## What is needed:
Filter out all lines without the word "finger" from the data below, please, and copy the rest.

## Listed entries:
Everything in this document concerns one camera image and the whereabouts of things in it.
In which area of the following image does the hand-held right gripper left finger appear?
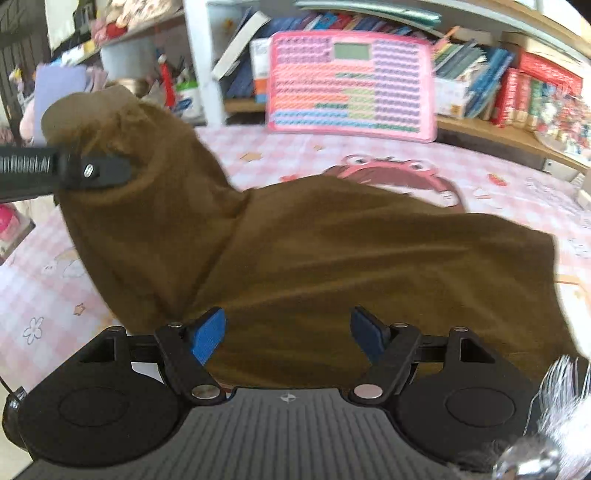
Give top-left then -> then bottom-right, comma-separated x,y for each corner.
75,307 -> 228,408

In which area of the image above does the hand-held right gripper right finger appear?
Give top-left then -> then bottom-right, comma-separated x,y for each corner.
348,306 -> 498,407

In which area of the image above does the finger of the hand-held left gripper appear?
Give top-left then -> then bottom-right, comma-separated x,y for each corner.
55,154 -> 134,191

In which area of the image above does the brown garment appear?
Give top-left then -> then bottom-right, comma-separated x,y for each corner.
41,85 -> 588,392

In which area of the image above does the purple cloth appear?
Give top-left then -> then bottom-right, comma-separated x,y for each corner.
34,64 -> 90,121

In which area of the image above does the brass bowl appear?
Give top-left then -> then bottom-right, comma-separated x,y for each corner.
105,78 -> 149,97

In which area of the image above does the red tassel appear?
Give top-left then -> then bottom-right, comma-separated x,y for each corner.
158,54 -> 178,109

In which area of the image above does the white and wooden bookshelf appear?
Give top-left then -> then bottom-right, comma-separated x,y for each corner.
182,0 -> 591,172

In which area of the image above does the pink checked cartoon desk mat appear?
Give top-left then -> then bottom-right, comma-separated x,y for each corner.
0,124 -> 591,398

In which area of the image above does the shiny silver ball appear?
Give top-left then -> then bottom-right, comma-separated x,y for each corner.
493,436 -> 563,480

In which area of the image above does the white fluffy pompom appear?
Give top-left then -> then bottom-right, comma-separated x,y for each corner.
538,355 -> 591,480

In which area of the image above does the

## Response box:
In which area of the following image does the hand-held right gripper left finger appear?
In which area of the image above does the hand-held right gripper right finger appear?
In which area of the image above does the finger of the hand-held left gripper appear?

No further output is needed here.